# Accidentally ended a process in task manager



## Lanibanani (Jul 6, 2017)

Hi and thanks in advance for any advice offered! 

Running Windows 10 and hate it :'(

Netflix page was loading but the videos wouldn't start, so I restarted the laptop- and same problem.

The laptop was quite noisy (usually this happens when Windows is downloading updates or doing whatever else it does whenever it wants!) so I opened task manager to see what was using so much of the power (excuse my lack of tech knowledge/language!!).

I didn't recognize the task/process in question, so right clicked on it to see what it was/does etc- then I accidentally ended it 

Well, the result of that stupid effort was two-fold, one good and one very very bad!!

Firstly, the noise stopped, and computer started responding really well (that's the good one)

Secondly, when I opened up Edge again, to reload Netflix, It loaded the red logo and black background, but nothing else. No text. No images. No videos. Just the plain black screen and the logo.

So I restarted the laptop, hoping that the process/task would restart, but the page loaded exactly the same.

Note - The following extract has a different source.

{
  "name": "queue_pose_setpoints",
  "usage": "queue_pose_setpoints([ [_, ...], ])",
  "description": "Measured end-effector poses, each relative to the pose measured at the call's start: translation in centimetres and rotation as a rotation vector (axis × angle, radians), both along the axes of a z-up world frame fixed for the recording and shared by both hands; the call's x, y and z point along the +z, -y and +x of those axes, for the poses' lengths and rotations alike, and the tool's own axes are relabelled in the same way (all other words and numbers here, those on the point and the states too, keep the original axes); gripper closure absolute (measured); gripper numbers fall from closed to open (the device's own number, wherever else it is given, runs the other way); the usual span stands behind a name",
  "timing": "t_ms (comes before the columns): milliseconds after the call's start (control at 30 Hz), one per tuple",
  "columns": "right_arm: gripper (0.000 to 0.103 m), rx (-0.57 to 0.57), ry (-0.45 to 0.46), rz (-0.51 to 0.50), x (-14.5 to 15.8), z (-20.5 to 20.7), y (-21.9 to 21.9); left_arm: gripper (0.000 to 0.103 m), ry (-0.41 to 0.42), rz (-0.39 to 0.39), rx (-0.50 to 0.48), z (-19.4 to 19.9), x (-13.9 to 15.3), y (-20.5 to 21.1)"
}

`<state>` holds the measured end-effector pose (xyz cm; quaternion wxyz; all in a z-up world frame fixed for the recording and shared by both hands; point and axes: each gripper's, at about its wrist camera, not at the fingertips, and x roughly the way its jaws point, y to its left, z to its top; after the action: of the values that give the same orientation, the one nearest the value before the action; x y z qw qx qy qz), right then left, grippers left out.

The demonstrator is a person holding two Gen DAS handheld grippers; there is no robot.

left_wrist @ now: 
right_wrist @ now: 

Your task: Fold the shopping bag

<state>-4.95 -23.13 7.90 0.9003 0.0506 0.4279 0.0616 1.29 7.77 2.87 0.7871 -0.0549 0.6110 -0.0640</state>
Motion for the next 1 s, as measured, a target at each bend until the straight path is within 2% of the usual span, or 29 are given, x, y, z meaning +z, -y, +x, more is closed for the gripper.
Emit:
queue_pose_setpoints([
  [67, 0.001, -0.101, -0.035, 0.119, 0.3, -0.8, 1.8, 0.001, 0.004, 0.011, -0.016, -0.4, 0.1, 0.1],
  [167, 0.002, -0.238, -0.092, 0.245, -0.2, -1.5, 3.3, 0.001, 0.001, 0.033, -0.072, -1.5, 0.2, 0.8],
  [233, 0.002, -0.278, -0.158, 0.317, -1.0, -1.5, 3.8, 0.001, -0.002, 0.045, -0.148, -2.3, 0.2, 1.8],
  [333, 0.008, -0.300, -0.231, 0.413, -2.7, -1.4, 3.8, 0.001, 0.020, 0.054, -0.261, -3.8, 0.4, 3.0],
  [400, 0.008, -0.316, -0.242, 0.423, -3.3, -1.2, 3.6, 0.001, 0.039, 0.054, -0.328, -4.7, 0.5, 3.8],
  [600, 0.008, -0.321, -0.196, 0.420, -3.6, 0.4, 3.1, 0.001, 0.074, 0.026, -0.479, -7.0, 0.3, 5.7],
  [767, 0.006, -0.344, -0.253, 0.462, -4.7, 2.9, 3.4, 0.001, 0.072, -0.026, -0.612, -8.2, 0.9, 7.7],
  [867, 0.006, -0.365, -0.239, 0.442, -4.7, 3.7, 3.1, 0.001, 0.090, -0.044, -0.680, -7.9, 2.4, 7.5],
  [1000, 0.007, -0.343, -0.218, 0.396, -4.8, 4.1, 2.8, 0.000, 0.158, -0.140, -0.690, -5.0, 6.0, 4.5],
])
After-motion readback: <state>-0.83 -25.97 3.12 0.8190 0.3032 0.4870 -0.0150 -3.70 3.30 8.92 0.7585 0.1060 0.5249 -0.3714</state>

I shut down and the started laptop up again and no change.

I tried another page- seriesonline- and that, also, failed to load any pics/links/videos.

Closed and reopened Edge. The home page loaded (where it shows some headlines etc) but when I tried to search for solutions to this problem, I could click to open the page links, but most of the pages wouldn't actually load, at all!

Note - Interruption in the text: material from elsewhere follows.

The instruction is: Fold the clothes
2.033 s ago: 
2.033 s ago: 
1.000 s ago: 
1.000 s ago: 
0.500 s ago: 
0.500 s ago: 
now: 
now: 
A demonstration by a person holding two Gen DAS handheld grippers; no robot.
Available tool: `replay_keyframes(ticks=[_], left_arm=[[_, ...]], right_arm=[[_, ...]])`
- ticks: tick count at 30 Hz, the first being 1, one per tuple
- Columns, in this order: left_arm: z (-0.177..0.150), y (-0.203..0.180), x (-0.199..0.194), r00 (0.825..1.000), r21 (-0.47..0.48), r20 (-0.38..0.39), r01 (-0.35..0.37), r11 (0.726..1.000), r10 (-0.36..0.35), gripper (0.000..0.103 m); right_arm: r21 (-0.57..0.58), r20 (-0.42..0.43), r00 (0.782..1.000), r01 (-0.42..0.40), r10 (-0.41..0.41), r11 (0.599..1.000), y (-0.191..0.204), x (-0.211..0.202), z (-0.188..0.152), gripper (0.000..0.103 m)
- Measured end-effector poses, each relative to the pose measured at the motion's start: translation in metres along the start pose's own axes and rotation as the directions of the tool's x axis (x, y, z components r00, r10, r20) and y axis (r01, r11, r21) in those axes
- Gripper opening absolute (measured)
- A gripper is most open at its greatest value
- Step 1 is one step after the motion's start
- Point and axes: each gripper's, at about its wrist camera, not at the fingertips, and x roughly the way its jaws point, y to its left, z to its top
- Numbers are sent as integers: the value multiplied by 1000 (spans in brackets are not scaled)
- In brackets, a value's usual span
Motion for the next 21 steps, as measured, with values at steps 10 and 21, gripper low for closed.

I've guessing that I have closed down something that was/is integral to showing/loading/playing/streaming website media- I just don't know where to go to restart it or fix it.

I couldn't download the sysinfo utility because, due to webpages not loading, I have had to resort to using my phone to search for help...

Any advice would be greatly appreciated! Thanks so much!!


----------



## jenae (Mar 17, 2013)

Hi, essential windows processes will warn if you attempt to end them, and even if you do they will restart shortly after.. certainly after a restart, so you appear to have some other problem. Do a system restore to before this happened, go to search type:- system restore open it and proceed.


----------